So, one minute you’re cruising through life- enjoying your childhood, reaching double figures, thinking boys smell, realising boys are “cute”, growing hair in funny places, becoming a teenager, sitting your GCSES, excitedly hurrying off to university….and then BAM.
Life doesn’t cruise by any more. Oh no. It nose dives.
Your worries are no longer that you haven’t done your maths homework, bur rather that you haven’t had a romance worthy of a novel.
5 years ago you were 15- spending a lazy Sunday afternoon practicing your make-up and hearing every last detail of how your rebellious friend lost her virginity. FIVE YEARS LATER…you’re spending your Sunday afternoon counting your pennies and crossing all your fingers and toes in the hope that you can pay this month’s rent and hearing every last detail of how your enchanting friend is planning her wedding to Mr Oh So Perfect.

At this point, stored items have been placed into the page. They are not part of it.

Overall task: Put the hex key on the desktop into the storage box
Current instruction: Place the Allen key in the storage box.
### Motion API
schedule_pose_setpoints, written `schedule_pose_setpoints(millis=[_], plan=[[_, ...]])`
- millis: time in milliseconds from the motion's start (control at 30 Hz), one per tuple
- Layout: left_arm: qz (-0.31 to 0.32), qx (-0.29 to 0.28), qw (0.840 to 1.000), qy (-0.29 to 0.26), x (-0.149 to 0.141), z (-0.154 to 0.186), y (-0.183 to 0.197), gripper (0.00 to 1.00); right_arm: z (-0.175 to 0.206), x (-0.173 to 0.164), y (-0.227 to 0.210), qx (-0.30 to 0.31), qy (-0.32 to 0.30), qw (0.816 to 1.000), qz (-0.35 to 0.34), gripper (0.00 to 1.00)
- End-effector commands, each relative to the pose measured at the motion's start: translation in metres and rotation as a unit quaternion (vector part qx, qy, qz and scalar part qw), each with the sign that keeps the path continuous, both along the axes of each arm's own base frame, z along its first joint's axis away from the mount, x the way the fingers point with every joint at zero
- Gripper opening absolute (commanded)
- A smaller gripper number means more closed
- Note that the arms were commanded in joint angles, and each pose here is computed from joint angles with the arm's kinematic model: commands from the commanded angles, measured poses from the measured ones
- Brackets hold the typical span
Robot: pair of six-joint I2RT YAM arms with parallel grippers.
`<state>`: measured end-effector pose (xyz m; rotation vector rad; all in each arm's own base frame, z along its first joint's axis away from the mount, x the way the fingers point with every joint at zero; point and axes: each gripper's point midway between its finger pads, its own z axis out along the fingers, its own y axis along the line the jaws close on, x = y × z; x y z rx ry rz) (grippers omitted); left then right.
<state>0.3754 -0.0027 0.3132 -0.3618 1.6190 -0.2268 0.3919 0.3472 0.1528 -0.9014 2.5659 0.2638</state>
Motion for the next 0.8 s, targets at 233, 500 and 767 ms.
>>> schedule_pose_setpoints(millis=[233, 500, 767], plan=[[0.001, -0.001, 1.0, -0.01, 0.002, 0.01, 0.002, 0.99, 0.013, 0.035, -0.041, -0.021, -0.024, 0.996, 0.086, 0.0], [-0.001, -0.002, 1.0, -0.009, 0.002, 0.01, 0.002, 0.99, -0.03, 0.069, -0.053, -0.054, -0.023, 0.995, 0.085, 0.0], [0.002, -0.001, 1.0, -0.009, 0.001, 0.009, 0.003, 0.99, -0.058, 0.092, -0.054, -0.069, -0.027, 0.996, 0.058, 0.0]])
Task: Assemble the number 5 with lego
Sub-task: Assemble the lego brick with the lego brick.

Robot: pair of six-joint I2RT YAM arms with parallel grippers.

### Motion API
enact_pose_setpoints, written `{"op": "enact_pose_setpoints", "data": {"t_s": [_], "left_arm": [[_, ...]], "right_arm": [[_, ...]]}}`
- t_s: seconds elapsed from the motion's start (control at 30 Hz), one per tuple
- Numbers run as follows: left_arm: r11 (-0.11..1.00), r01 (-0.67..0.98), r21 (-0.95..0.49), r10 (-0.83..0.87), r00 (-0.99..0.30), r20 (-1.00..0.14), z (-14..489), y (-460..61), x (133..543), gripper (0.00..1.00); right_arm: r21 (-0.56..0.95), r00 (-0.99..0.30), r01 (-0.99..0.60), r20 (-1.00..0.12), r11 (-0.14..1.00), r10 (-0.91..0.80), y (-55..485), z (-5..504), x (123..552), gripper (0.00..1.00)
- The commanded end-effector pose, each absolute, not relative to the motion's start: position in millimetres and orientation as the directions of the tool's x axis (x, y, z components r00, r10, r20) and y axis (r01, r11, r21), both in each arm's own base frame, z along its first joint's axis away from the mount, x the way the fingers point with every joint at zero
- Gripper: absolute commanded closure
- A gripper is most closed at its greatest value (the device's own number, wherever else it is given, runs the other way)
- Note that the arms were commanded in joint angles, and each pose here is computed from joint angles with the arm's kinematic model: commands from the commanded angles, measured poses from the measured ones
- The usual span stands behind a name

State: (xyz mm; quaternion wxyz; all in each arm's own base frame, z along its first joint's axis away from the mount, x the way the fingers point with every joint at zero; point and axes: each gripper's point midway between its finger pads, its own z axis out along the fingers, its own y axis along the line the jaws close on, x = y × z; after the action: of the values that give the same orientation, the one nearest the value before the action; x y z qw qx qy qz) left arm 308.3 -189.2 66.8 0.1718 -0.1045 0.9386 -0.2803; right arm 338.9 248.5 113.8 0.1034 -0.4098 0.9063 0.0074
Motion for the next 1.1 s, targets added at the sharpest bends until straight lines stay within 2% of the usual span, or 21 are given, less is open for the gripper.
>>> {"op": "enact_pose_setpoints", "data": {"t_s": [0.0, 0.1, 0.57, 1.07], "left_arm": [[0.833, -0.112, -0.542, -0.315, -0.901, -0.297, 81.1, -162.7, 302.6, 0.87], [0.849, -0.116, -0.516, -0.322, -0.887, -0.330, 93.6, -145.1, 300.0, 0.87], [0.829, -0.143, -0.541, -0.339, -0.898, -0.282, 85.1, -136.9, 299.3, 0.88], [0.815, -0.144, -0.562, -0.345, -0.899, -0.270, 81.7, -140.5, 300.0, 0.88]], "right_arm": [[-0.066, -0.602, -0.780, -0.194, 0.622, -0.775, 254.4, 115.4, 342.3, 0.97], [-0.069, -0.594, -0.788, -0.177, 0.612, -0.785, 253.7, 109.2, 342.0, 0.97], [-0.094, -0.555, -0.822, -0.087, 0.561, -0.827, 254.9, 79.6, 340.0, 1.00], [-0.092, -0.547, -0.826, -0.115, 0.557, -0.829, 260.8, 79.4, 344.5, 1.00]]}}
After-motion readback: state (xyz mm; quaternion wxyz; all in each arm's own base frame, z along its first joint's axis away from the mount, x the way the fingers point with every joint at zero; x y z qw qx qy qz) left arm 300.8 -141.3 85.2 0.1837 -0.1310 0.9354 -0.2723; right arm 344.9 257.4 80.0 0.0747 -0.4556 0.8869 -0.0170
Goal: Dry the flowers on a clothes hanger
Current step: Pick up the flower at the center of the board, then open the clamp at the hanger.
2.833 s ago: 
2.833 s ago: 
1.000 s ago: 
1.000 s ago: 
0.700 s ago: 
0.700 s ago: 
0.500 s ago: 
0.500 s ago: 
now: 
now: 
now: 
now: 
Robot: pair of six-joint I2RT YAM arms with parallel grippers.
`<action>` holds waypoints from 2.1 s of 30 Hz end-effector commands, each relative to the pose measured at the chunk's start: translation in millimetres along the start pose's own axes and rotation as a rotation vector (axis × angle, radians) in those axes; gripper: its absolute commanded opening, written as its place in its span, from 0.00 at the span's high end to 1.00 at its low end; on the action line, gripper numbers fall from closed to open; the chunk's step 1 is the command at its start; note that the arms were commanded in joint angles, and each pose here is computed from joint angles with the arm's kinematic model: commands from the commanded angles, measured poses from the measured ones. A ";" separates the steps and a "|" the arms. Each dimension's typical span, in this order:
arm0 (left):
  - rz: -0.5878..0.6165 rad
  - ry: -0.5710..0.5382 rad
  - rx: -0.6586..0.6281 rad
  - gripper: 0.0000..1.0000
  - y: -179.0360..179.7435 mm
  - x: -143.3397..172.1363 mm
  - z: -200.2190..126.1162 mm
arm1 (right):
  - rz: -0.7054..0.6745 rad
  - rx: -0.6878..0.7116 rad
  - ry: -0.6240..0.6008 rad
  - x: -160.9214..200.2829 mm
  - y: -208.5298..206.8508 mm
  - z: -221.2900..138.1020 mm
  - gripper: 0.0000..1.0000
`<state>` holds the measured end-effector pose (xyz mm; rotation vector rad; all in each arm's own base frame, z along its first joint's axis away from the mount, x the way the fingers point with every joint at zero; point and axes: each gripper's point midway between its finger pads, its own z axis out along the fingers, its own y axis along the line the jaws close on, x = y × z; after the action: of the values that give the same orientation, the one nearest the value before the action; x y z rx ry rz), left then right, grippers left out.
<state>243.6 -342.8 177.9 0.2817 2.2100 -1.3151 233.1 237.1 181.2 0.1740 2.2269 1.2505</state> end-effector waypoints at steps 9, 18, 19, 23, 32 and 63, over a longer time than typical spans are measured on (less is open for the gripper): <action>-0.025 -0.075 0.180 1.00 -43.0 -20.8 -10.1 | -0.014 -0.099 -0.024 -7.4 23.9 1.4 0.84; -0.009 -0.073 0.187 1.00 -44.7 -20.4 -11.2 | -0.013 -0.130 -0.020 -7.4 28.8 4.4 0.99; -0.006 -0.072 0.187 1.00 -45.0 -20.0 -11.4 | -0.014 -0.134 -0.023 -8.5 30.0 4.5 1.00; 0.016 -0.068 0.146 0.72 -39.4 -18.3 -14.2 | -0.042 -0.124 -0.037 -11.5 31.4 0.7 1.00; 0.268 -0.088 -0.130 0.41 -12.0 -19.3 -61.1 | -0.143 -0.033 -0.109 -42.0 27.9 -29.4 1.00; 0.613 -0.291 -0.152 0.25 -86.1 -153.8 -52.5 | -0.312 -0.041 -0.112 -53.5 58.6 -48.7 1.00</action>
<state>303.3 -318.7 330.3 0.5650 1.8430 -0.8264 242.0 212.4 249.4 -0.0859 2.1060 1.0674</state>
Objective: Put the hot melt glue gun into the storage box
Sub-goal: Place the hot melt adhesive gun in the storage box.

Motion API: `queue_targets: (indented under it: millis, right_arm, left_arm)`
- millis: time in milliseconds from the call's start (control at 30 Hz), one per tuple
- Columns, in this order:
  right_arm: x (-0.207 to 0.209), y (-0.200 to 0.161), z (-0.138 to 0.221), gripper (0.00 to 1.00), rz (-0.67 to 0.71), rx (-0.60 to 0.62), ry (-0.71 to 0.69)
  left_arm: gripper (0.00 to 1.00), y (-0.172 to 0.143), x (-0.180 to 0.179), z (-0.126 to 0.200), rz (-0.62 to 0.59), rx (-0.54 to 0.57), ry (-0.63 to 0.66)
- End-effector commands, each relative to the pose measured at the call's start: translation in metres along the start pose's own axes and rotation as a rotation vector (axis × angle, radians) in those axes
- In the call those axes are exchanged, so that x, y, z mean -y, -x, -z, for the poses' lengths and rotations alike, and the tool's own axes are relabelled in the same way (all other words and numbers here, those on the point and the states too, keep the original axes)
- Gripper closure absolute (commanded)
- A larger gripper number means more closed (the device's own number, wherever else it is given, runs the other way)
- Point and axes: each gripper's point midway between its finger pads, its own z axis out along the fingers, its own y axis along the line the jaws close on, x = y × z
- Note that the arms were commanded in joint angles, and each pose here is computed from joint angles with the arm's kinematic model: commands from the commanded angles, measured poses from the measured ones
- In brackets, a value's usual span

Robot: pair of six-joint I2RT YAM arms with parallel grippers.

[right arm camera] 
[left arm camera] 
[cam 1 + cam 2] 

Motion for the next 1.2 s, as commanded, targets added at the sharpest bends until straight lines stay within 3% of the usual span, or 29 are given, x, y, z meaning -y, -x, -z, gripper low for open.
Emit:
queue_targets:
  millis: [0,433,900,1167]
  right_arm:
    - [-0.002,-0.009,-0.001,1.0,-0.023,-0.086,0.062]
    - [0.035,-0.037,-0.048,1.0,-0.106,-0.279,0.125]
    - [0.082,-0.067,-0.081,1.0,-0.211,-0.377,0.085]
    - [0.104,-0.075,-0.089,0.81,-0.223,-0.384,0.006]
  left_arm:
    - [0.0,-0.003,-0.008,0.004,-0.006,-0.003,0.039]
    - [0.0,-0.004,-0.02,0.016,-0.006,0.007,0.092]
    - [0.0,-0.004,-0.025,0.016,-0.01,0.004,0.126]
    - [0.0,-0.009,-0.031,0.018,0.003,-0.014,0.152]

HOW HAS THIS HAPPENED?!!!? Seriously.
How did I suddenly go from a charmed life where I could count my worries on one hand to a stressful life where I have to categorise my worries onto a TO DO list? (Yes, I am turning into my mother- and rapidly.)
I honestly feel like I’m 17. But I am not- I’m twenty two. Every time I hear myself say it- it shocks me. TWENTY TWO. What do I have to show for it? Not a lot. A few qualifications on a couple of sheets of paper- a handful of friends (most of whom I’ll lose/replace with time) and HOPE- that my life somehow picks up before I’m shocked to tell the world I’m 32.
I don’t know how this has happened. It’s one of those things that hits me now and again….how am I a graduate? A legally recognised adult? Yet still without a job. Still boyfriend-less, let alone with a fiancé/husband and still incapable of cooking meal decent enough to inflict on another human.
I still need my mum to cuddle me after a particularly traumatic episode of Eastenders, I still have to sit on any swing that I catch my eye on and I still do a little leap to my bed in fear of a monster beneath it.
To every 20+ year old there- raise a glass to “carpe diem” to maturing but staying young at the same time. We may have lost teenager status, but who the hell really wants that shit back?!?! Let’s embrace adulthood, afterall there is no going back now!